» What you have to do:
Give the total of lines holding the word "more" in the records below, and nothing else.

» Exercise input:
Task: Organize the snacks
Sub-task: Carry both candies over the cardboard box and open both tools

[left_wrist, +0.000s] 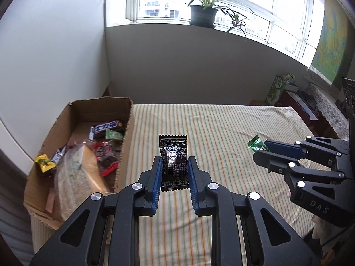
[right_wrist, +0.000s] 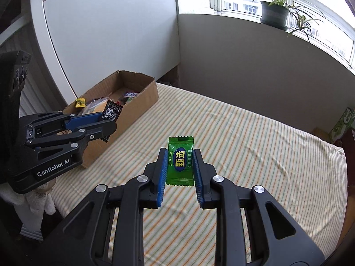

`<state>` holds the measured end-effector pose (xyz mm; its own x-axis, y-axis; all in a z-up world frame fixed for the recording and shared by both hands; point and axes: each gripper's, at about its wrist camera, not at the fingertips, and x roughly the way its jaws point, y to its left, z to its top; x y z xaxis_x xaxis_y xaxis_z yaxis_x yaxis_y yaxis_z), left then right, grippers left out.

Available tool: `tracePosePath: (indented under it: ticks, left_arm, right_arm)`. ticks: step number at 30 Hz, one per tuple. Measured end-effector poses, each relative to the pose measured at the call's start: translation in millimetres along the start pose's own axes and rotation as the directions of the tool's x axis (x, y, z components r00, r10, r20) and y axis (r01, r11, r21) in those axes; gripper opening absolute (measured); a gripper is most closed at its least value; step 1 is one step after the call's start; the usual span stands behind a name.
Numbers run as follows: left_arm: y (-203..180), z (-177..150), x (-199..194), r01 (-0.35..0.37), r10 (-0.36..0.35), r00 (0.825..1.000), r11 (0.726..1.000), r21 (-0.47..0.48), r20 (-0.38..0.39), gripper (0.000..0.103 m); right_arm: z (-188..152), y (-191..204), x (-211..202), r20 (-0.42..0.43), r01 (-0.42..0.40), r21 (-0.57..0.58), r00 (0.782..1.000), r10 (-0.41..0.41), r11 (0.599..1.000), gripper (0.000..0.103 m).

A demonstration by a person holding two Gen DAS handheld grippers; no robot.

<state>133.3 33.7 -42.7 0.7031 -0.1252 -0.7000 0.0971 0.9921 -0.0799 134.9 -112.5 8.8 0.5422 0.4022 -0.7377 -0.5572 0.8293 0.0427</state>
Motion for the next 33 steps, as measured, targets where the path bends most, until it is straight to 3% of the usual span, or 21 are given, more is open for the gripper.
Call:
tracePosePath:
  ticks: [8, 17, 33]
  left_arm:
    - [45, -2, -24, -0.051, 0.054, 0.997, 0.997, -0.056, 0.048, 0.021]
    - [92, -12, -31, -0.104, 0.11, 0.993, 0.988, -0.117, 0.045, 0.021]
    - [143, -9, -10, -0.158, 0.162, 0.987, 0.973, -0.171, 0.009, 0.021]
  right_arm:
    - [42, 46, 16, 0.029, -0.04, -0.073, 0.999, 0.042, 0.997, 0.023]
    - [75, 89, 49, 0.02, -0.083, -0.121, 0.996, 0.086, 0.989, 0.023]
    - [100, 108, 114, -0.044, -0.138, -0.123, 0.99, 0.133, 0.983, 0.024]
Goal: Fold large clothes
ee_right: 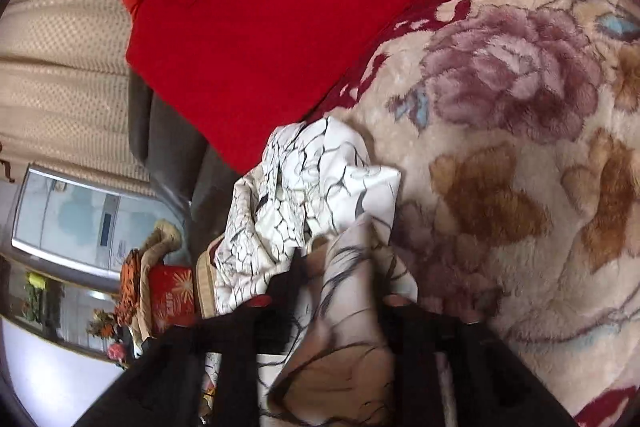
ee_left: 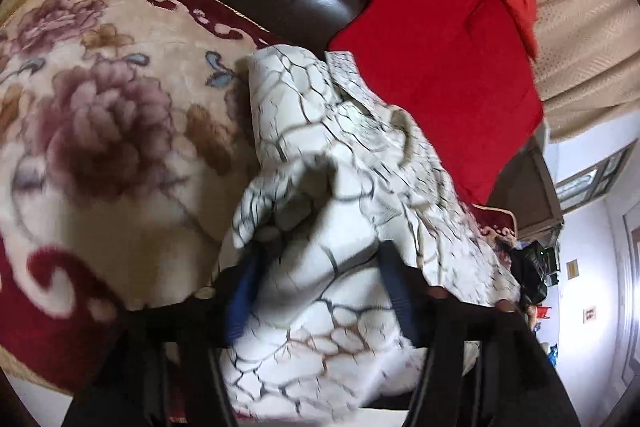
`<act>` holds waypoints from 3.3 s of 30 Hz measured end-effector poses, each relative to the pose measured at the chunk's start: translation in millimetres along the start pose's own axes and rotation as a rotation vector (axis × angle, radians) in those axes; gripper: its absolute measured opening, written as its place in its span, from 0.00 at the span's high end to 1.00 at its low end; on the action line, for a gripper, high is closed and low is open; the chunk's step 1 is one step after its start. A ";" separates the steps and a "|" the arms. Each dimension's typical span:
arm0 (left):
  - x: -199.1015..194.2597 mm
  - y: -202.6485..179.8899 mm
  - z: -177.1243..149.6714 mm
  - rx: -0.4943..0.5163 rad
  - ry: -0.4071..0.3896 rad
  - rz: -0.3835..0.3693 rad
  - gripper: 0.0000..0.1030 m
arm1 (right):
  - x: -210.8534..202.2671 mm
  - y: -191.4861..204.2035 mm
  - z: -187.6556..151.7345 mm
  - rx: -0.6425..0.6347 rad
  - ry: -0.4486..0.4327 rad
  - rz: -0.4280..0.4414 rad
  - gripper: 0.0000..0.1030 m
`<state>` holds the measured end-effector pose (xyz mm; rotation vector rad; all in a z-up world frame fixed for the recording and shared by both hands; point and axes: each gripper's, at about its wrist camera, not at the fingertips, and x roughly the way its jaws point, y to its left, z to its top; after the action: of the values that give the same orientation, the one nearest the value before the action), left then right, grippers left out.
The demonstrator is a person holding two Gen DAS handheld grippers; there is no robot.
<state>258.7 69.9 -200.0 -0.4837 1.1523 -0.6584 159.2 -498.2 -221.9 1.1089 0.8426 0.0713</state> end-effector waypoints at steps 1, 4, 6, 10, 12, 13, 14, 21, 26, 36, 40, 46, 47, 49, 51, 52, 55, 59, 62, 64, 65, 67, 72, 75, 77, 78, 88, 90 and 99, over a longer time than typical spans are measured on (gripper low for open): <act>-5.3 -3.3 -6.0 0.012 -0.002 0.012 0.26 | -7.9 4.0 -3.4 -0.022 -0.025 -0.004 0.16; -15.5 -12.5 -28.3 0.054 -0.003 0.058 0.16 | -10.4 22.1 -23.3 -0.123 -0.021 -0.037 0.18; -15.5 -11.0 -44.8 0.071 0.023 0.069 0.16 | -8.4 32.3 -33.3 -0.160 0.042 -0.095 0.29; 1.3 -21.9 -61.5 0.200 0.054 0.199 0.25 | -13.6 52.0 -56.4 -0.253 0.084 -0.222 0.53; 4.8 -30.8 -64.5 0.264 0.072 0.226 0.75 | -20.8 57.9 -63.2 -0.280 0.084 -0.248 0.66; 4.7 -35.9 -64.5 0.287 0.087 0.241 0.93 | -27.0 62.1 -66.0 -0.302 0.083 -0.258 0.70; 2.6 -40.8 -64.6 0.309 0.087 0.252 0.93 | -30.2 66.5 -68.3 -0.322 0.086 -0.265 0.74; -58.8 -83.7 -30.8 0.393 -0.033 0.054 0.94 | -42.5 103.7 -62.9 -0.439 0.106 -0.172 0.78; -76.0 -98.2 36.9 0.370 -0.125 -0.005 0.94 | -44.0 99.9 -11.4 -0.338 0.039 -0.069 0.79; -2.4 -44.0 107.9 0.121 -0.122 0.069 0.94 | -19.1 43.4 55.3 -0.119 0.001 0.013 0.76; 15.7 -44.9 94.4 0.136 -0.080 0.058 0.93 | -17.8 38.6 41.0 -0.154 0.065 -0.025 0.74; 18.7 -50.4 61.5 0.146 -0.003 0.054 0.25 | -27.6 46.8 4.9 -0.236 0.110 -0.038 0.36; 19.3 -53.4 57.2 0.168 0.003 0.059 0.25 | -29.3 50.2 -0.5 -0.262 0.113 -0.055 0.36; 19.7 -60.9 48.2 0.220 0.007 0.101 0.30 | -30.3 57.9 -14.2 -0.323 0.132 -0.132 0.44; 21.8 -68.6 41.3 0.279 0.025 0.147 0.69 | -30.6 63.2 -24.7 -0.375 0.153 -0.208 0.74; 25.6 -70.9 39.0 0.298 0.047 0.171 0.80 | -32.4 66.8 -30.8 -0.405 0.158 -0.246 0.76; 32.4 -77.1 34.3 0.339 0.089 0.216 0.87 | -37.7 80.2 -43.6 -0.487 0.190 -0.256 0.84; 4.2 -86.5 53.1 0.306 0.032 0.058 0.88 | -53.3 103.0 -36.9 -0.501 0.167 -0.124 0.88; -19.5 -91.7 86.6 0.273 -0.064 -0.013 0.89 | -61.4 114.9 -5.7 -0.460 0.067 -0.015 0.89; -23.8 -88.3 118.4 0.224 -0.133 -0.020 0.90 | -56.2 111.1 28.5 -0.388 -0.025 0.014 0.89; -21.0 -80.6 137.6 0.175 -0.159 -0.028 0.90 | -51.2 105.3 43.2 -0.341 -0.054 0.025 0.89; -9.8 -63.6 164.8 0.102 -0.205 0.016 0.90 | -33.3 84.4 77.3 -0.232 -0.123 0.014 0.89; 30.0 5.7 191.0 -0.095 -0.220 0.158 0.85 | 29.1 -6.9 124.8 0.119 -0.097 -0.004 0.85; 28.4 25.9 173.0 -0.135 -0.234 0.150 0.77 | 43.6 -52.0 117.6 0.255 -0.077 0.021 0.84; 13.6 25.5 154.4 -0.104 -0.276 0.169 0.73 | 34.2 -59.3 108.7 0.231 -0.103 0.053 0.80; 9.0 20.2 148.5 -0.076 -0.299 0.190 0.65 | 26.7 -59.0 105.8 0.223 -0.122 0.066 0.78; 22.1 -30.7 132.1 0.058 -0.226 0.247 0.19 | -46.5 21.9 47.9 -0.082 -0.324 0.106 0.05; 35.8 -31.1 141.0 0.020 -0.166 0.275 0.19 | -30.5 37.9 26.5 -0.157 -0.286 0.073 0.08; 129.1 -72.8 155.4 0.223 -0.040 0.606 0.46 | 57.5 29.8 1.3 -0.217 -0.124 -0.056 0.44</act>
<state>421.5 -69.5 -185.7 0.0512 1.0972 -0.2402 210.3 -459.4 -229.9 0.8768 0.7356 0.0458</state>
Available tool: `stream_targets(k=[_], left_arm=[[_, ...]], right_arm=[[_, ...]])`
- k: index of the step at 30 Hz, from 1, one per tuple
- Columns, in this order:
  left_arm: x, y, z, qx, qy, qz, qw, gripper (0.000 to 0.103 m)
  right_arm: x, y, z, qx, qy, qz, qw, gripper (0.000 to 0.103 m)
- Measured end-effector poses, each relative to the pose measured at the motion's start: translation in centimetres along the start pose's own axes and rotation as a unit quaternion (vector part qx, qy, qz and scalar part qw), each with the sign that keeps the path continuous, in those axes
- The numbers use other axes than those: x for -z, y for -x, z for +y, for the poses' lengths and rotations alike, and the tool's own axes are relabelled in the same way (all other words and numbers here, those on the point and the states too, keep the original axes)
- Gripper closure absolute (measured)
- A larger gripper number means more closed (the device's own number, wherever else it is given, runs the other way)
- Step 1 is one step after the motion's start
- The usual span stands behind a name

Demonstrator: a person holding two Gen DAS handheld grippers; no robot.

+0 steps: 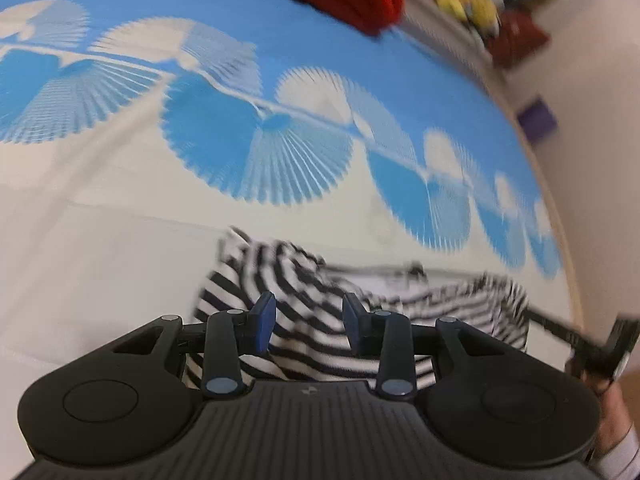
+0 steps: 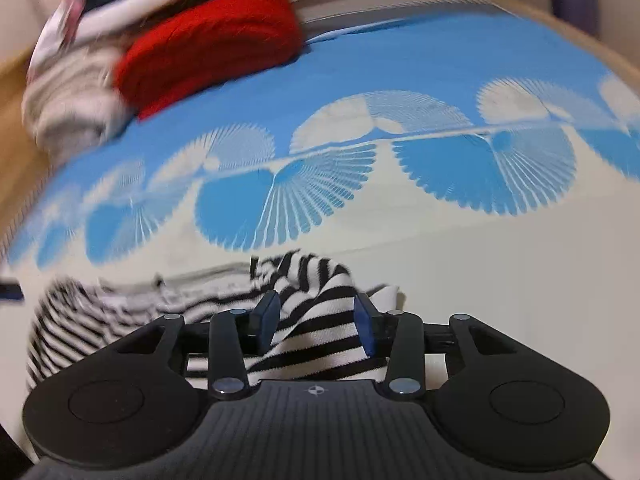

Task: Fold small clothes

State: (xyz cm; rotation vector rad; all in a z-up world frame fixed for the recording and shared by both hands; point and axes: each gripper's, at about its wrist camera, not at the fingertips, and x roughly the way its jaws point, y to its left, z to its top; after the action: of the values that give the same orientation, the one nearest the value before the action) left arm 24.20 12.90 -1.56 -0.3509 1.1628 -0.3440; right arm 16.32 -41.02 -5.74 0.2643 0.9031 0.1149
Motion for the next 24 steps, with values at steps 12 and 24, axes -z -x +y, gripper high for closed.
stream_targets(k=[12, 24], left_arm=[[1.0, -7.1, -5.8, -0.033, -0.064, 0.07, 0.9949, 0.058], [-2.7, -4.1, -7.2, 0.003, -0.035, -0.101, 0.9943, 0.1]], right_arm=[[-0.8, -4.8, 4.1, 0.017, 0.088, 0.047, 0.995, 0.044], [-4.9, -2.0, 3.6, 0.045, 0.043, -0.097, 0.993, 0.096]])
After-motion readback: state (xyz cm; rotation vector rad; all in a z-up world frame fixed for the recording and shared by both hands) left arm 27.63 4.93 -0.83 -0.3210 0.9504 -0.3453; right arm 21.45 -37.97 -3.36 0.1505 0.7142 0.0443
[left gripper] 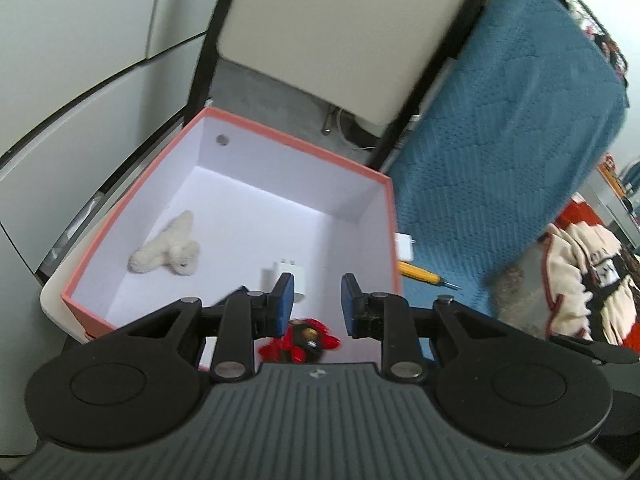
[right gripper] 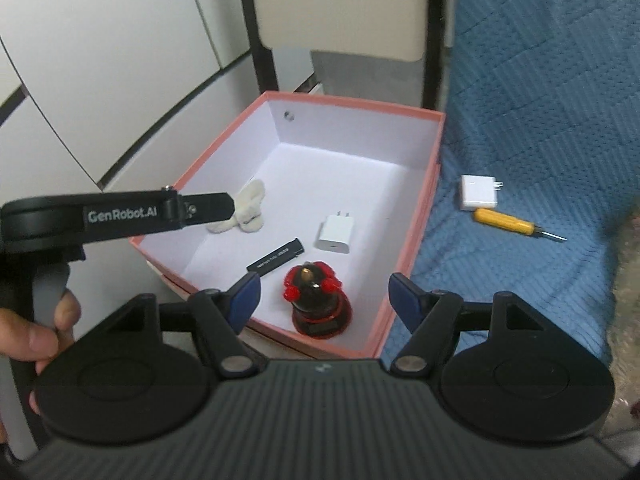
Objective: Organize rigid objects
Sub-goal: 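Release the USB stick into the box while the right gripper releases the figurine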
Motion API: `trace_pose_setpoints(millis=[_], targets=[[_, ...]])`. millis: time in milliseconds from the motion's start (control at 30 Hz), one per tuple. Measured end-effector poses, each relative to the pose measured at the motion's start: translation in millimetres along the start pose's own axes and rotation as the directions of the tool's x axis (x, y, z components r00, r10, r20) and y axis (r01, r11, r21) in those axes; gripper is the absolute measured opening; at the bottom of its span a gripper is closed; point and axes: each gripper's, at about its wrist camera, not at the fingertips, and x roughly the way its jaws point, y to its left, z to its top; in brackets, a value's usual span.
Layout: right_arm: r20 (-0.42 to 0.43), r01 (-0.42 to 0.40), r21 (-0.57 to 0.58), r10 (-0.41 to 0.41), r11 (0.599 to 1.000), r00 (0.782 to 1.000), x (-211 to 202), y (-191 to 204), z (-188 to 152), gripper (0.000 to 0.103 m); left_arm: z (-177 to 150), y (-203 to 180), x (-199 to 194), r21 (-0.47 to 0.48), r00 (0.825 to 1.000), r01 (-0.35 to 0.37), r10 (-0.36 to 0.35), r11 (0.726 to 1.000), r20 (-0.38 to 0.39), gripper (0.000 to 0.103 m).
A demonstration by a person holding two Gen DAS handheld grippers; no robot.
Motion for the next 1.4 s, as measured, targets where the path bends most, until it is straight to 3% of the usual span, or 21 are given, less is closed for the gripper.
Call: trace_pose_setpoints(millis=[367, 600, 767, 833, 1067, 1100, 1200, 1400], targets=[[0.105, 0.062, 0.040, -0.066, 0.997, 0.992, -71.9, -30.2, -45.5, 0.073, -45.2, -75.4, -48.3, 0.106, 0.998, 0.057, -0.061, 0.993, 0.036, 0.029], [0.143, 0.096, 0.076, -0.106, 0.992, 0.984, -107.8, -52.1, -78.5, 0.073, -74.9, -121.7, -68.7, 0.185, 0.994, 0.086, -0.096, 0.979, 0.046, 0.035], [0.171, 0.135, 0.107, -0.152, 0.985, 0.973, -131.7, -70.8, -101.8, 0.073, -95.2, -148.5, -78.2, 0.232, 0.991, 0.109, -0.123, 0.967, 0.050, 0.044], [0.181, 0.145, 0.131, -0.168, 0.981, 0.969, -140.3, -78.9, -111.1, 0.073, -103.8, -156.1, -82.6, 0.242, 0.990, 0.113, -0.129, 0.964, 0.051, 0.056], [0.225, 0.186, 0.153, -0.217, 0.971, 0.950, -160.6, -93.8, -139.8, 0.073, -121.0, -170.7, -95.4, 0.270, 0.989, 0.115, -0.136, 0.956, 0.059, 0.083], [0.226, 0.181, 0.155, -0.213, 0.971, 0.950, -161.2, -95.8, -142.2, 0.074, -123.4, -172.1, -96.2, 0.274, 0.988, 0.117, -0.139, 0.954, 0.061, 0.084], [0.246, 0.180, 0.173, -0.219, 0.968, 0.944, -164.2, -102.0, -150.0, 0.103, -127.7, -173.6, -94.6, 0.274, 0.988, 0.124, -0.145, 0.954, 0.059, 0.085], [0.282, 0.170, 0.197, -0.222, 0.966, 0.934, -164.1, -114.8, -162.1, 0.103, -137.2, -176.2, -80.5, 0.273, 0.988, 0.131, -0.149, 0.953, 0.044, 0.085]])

» Written answer:
2